As I have blogged before, the Wales International Harp Festival (Caernarfon, April 2010) has a remarkably appealing, broad programme. Its collaborations with local community members, schools and artists make it a harp festival that does not only benefit harpists, and in turn the community is helping us. It's a real team effort!
Three of Wales' most celebrated contemporary artists have donated paintings to help fund the festival's masterclasses and workshops. These works by Gareth Parry, William Selwyn and Catrin Williams are now available on eBay. We hope to reach potential new buyers for these wonderful artists by showcasing them in a musical environment, and thank them in turn most warmly for their support.
The festival's strong connection with the visual arts (there will also be a music/art project in local schools, as well an on-site art exhibition throughout the festival) came about through this year's celebration of the 300th anniversary of the birth of John Parry of Ruabon. John Parry was born in Nefyn, Gwynedd in 1710, and became one of the greatest harpists of the late Baroque period. His son, William Parry (1743 1791) trained as a portrait painter under Joshua Reynolds, and painted a portrait of his father, which will be displayed during the Festival by kind permission of its owner, Miles Wynn Cato. This painting was the inspiration for developing projects linking art and music during the Festival.
John Parry by William Parry, reproduced here with kind permission of Miles Wynn Cato of Welsh Art, London.
You can read about our three artist sponsors below. Meanwhile, we have had over 120 applications for the competitions! The winner of the “Chief Musician” competition will receive a new Atlantide Prestige concert harp, and the international jury will include distinguished harpists from Russia, France, Hungary, Denmark and the USA as well as from Wales, Denmark, England and Ireland.
Gareth Parry RCA is one of Wales’ leading painters, born in 1951 into the culturally rich quarrying community of Blaenau Ffestiniog. He studied for a while at the Manchester College of Art.
For many difficult years, with money often hard to come by, Gareth established himself not only through private commissions but as a fine illustrator. However, in the early 1990s he decided to paint as he wanted, basing paintings of people, places and effects on his sketches. With this shift came admirers from all walks of life, awoken to his talents as a gifted painter - the late Kyffin Williams amongst them, who also became a friend. Gareth’s work is not so much about place as it is about effect or mood, brushwork is of paramount importance.
Earlier this year Gareth had his second major exhibition at the National Library of Wales in Aberystwyth, where his paintings have been bought for the national collection. His work is mostly about Wales and the Welsh and he has a deep understanding of both the landscape and the people who occupy it.

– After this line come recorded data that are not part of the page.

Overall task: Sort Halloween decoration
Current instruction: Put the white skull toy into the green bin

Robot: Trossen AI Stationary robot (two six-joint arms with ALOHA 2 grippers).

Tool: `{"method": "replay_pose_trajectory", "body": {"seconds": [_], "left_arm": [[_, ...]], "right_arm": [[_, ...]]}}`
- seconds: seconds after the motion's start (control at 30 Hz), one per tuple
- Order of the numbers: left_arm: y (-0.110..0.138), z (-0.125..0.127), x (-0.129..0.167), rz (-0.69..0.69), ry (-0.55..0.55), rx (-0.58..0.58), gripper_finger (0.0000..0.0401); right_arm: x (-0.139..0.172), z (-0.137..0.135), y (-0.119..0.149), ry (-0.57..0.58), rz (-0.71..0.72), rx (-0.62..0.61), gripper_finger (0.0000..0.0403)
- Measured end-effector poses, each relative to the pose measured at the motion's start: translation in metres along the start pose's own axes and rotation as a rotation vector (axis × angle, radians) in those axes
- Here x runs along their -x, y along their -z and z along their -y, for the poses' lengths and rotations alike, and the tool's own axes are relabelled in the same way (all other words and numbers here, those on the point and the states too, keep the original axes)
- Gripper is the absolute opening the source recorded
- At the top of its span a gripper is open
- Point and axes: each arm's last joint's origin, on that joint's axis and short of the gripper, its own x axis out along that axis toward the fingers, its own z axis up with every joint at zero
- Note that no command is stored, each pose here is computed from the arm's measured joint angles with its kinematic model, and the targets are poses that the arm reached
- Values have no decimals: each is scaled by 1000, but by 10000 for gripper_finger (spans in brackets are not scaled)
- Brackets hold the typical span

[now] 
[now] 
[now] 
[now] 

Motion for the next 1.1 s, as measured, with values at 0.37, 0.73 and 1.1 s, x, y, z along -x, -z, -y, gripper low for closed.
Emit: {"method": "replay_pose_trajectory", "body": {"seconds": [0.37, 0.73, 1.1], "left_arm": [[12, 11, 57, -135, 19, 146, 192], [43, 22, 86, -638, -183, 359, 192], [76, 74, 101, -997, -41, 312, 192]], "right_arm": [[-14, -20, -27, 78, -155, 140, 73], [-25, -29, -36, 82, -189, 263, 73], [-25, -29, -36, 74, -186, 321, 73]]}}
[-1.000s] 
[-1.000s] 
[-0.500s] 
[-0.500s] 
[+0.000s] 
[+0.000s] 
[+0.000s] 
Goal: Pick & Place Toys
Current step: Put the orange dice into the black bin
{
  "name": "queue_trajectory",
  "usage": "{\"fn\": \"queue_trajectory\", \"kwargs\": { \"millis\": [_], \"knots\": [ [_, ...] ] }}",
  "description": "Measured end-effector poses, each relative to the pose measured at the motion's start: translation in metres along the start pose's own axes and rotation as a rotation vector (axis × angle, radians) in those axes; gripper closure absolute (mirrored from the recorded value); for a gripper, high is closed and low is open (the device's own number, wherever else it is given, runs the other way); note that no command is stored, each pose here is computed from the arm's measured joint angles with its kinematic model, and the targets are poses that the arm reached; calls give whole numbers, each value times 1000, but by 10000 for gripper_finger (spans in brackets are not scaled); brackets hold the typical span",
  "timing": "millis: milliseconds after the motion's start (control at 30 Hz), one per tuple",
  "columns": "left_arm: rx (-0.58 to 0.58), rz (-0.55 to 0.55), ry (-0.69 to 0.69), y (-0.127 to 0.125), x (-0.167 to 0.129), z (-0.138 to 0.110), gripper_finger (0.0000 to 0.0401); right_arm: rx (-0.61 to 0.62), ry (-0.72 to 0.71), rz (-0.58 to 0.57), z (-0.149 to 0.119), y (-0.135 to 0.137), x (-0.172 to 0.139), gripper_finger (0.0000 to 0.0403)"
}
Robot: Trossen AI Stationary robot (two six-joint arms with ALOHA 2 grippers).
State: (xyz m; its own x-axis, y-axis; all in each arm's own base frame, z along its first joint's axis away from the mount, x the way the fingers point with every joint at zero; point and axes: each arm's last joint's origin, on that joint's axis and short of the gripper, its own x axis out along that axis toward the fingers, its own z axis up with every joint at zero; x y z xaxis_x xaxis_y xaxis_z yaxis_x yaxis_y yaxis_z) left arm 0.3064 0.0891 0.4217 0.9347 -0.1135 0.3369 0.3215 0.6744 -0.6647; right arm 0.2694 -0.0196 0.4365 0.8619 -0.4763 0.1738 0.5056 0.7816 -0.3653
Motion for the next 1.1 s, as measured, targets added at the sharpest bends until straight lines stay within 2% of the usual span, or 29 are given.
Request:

William Selwyn was born in Caernarfon in 1933. In 1954, after two years completing National Service in the Royal Artillery, he studied at Bangor Normal College until 1956. He subsequently taught at Maesincla Junior School and at Syr Hugh Owen School until his retirement in 1990.
He has exhibited widely, at the royal Cambrian Academy, the Royal National Eisteddfod of Wales, the Royal West of England Academy, the Royal Society of British Artists, the Tegfryn Art Gallery, Menai Bridge, the Albany Gallery, Cardiff, Tibb Lane Gallery, Manchester, Oriel Plas Glyn-y-Weddw, Llanbedrog, John Davies Gallery, Stow-on-the Wold, Electric Mountain, Llanberis, Oriel Arfon, Caernarfon and Thackeray Gallery, London.
Welshness - or rather the experience of living in Wales - is an obvious theme in Catrin Williams's work. Elements from her background and upbringing in Meirionnydd insist on inclusion in her work - the home and the farm; the celebrations and the clothing; the music and the Welsh culture; the family traditions and the familiar faces.